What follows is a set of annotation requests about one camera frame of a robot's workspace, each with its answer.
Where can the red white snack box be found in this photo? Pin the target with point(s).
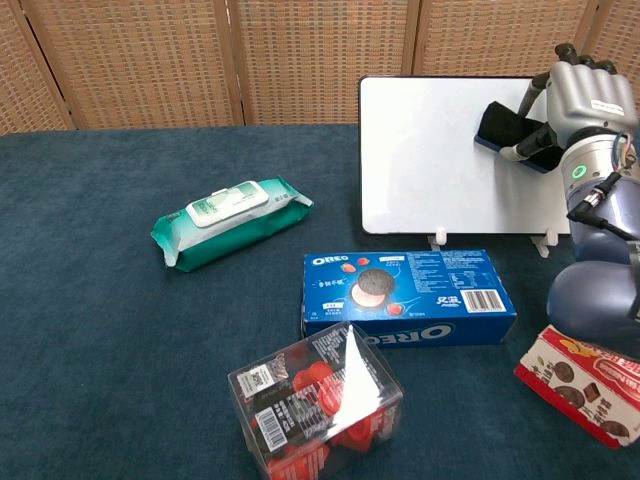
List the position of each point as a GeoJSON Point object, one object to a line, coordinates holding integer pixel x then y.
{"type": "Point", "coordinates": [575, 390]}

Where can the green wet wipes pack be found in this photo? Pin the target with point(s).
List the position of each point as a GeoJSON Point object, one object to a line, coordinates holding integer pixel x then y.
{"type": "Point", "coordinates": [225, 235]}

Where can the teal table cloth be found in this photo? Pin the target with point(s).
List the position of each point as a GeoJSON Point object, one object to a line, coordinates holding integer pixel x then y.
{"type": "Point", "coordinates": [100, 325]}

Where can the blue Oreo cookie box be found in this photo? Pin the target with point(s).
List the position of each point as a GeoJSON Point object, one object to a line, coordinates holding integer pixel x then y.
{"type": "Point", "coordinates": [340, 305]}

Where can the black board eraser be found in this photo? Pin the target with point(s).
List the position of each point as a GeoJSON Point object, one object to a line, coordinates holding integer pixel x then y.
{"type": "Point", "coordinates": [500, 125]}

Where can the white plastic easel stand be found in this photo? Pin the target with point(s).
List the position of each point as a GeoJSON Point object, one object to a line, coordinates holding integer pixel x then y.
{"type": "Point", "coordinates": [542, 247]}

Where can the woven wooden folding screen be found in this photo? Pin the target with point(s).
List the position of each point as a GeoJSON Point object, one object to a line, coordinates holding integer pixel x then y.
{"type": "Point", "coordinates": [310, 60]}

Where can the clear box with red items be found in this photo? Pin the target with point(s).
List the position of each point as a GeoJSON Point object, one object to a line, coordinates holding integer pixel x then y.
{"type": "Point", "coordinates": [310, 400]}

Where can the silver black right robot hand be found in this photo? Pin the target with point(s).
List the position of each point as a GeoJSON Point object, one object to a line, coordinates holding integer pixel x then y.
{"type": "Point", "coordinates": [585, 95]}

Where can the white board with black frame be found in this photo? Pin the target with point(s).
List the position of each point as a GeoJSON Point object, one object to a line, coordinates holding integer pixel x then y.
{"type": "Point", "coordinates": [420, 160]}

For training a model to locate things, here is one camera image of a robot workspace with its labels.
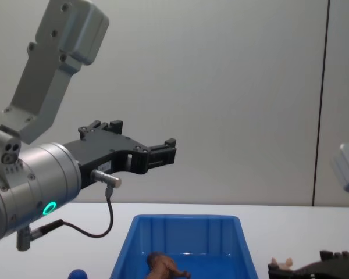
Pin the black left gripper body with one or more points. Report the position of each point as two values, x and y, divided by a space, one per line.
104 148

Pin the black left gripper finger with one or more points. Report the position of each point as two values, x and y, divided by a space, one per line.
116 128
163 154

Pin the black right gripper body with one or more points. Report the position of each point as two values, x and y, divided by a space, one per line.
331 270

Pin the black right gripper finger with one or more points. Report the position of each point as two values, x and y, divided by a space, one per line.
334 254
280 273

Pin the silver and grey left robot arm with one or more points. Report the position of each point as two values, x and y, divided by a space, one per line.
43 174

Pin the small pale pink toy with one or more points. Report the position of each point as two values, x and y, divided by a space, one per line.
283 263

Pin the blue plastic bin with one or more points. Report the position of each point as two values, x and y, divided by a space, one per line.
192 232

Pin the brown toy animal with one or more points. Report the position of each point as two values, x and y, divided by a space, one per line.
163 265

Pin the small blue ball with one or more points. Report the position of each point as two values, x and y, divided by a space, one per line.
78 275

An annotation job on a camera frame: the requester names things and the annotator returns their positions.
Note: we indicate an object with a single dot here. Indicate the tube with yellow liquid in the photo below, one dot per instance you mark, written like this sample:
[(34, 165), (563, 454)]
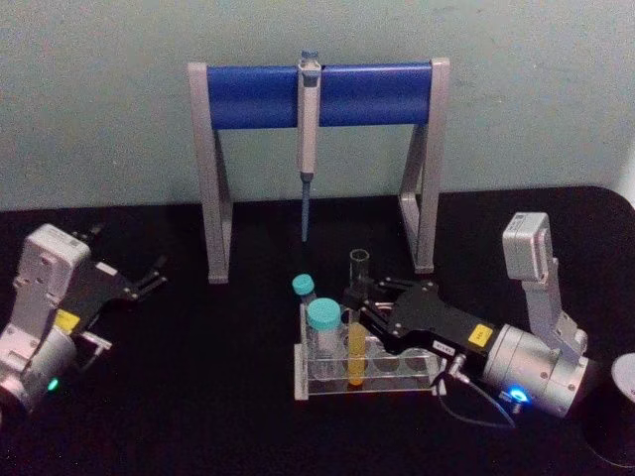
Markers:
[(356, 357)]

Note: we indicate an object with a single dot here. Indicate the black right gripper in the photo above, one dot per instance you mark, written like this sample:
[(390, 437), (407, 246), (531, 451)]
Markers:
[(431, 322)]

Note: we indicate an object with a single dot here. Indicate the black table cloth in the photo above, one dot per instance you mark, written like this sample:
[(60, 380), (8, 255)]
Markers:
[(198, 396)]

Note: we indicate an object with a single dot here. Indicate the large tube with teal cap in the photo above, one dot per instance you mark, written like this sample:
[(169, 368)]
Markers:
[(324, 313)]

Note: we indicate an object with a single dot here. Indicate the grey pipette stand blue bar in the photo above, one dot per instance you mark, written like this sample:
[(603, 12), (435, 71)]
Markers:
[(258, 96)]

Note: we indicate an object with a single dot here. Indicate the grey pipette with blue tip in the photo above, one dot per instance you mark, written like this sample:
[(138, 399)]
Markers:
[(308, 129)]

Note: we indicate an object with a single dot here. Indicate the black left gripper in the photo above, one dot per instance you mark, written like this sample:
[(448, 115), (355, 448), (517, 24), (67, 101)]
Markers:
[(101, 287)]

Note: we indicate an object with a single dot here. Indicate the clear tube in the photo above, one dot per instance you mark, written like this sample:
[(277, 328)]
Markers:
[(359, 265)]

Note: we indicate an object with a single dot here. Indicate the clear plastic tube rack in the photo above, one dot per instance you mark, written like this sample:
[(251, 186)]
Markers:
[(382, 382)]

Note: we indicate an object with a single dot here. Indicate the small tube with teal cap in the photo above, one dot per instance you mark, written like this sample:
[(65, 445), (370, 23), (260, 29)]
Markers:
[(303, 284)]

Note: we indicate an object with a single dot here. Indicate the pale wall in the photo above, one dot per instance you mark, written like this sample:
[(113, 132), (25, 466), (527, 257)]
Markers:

++++++++++

- Required work -
Work through the records above and count the lines that hold the string "stand". Please give only that figure.

- Output -
2